• _What you have to do_
If a line in the entries below includes the string "camera", copy it out.

━━━━

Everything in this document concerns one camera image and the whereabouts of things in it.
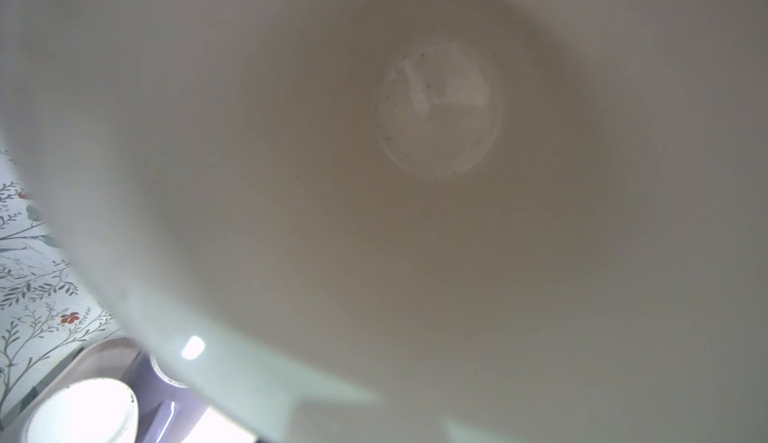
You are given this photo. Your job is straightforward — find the light blue mug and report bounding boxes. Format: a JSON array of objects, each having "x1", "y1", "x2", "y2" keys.
[{"x1": 1, "y1": 0, "x2": 767, "y2": 442}]

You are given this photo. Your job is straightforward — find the purple mug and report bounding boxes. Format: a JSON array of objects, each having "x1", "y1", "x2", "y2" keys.
[{"x1": 122, "y1": 352, "x2": 209, "y2": 442}]

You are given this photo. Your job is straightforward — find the white mug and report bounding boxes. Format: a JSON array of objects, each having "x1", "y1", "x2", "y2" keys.
[{"x1": 21, "y1": 378, "x2": 139, "y2": 443}]

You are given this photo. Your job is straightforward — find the floral table cover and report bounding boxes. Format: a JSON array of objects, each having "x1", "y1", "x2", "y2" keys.
[{"x1": 1, "y1": 149, "x2": 120, "y2": 428}]

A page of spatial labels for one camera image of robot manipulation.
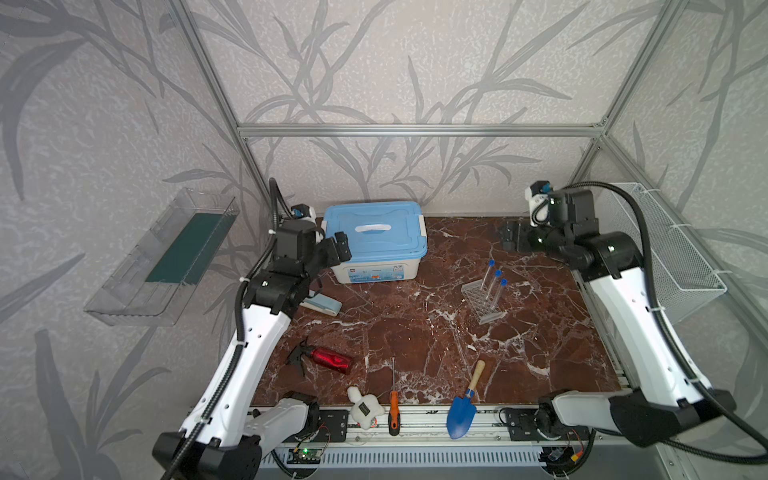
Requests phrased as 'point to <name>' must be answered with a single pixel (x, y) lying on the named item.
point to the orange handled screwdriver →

━━━━

• _Solution to this task_
Everything in this document concerns one camera image and the whereabouts of things in it.
A page of spatial labels for one camera image of robot manipulation.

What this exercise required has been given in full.